What you should do: Only the lines below, from the one with "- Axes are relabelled" through the one with "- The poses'", are to be written out, exactly.

++++

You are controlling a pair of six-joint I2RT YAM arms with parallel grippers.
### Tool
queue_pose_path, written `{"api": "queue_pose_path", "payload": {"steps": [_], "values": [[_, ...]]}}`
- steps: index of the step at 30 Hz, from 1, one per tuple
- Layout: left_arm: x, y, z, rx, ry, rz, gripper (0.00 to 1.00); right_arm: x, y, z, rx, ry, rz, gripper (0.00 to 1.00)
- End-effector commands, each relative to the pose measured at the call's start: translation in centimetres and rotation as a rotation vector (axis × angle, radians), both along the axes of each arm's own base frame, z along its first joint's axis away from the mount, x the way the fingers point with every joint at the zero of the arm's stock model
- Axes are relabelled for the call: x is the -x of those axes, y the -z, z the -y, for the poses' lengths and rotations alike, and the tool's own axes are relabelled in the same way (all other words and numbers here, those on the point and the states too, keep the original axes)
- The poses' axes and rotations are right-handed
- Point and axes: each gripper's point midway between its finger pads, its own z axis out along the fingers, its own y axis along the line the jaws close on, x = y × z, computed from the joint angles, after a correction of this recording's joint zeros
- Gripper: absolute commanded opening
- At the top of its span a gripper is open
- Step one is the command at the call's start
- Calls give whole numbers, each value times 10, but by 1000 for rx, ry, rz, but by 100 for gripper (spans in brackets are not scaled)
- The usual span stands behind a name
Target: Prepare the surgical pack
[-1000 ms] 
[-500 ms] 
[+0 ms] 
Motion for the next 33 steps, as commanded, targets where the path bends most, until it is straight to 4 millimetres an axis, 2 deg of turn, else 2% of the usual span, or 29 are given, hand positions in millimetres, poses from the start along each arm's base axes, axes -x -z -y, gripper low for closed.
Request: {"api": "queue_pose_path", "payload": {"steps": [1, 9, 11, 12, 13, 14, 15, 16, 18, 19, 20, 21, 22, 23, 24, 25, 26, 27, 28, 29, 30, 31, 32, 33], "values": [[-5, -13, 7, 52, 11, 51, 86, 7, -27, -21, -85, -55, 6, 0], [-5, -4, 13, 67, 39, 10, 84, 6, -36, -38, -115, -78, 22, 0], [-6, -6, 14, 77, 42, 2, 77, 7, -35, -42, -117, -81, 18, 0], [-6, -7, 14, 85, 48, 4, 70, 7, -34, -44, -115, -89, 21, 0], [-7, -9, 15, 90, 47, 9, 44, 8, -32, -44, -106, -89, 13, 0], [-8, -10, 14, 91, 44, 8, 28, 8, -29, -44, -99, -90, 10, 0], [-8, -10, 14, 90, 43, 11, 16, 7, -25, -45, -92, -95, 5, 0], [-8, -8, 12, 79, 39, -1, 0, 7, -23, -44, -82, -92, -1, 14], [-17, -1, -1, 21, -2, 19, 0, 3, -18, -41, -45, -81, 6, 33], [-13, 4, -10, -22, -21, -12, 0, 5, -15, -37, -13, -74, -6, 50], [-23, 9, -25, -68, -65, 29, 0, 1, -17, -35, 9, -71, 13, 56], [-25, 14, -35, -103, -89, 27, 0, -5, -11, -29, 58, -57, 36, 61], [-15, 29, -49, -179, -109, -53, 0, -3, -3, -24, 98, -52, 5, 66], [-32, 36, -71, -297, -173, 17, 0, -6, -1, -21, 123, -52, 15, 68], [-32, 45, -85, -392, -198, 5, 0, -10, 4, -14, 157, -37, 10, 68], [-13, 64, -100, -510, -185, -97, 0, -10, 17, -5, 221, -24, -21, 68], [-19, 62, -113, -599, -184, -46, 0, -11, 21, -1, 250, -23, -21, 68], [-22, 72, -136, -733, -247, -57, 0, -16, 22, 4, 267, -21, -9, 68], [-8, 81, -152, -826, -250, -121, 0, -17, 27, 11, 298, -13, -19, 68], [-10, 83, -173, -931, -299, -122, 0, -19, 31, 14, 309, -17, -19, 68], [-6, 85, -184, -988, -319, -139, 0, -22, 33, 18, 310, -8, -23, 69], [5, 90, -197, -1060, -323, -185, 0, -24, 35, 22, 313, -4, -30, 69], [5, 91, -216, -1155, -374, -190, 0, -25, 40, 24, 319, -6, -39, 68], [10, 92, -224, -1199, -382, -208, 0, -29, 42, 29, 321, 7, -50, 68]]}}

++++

Response area:
- Axes are relabelled for the call: x is the -x of those axes, y the -z, z the -y, for the poses' lengths and rotations alike, and the tool's own axes are relabelled in the same way (all other words and numbers here, those on the point and the states too, keep the original axes)
- The poses' axes and rotations are right-handed

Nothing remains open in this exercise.